The PI3K inhibitor taselisib offered less dramatic clinical benefits than anticipated, and with significant toxicities.
Adding the PI3K inhibitor taselisib to standard fulvestrant hormone therapy delayed progression in advanced estrogen receptor (ER)-positive breast cancer by only 2 months compared with fulvestrant alone, and did so at the cost of significant toxicities, according to results of the phase III SANDPIPER trial.
The findings were presented (abstract LBA1006) at the 2018 American Society of Clinical Oncology (ASCO) Annual Meeting, held June 1–5 in Chicago.
“Targeting this pathway in breast cancer is effective,” said José Baselga, MD, PhD, of Memorial Sloan Kettering Cancer Center in New York. “However, the benefit to patients was more modest than we had hoped, and there is a risk of considerable side effects.”
Taselisib is a first-in-class agent that blocks the mutated PI3Kα protein, the product of a common mutation of the PIK3CA gene. PI3Kα hastens tumor invasion of adjacent tissues and metastasis. Approximately 40% of patients with advanced ER-positive breast cancer have PIK3CA mutations.

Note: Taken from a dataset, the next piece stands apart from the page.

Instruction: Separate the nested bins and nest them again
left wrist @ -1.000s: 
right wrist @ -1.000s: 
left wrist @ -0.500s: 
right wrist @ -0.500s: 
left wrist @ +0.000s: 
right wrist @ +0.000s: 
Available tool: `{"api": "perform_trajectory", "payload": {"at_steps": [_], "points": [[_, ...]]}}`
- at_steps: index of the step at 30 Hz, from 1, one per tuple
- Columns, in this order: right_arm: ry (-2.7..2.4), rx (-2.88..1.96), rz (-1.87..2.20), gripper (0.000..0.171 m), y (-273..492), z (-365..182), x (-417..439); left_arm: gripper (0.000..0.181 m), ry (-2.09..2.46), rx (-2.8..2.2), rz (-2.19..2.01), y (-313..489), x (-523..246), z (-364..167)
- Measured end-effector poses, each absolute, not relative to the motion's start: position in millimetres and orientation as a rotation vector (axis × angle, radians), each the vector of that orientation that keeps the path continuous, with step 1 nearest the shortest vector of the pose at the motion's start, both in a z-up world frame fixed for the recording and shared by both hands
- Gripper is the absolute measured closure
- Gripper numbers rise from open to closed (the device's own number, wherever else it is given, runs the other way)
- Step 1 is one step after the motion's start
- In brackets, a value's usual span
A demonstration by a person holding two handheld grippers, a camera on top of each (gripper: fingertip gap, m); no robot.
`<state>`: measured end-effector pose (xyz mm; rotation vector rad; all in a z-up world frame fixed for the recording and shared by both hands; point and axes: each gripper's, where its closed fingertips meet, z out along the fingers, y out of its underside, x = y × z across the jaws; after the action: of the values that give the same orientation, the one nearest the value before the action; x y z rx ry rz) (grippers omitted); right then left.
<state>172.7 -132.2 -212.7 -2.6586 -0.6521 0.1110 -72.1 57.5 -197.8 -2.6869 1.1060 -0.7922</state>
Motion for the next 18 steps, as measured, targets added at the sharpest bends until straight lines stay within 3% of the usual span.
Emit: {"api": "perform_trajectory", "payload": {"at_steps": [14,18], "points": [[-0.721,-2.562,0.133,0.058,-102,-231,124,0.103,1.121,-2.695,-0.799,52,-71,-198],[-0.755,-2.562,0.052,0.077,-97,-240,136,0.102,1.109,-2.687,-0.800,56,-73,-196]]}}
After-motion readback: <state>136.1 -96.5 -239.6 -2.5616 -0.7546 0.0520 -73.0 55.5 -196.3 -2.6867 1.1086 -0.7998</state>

The study authors enrolled 516 postmenopausal women with locally advanced or metastatic ER-positive, HER2-negative breast cancer refractory to aromatase inhibitor therapy. Patients were randomly assigned to receive standard fulvestrant plus either placebo (n = 176) or taselisib (n = 340).
The most frequent grade 3 or higher adverse events among women receiving taselisib were diarrhea (12%), hyperglycemia (10%), colitis (3%), and stomatitis (2%). Seventeen percent of the women discontinued the study drug due to toxicities, compared with 2% of placebo patients.
“This safety profile is largely consistent with previous studies,” Baselga said.
Women in the taselisib study group experienced a 30% lower risk of tumor progression overall, and taselisib was associated with a 2-month delay in tumor progression (7.4 months vs 5.4 months for placebo; hazard ratio [HR], 0.70; P = .0037).
The overall response rate was “more than doubled” with taselisib (28% vs 11.9%), Baselga noted. Overall survival data are not yet available.
Early clinical trials have suggested that taselisib might offer a clinical benefit to patients with some gynecologic and head and neck cancers.
The regimen’s toxicities mean that oncologists must “weigh its benefits and risks with their patients,” cautioned ASCO expert Harold Burstein, MD, PhD, of Dana-Farber Cancer Institute and Brigham & Women’s Hospital in Boston.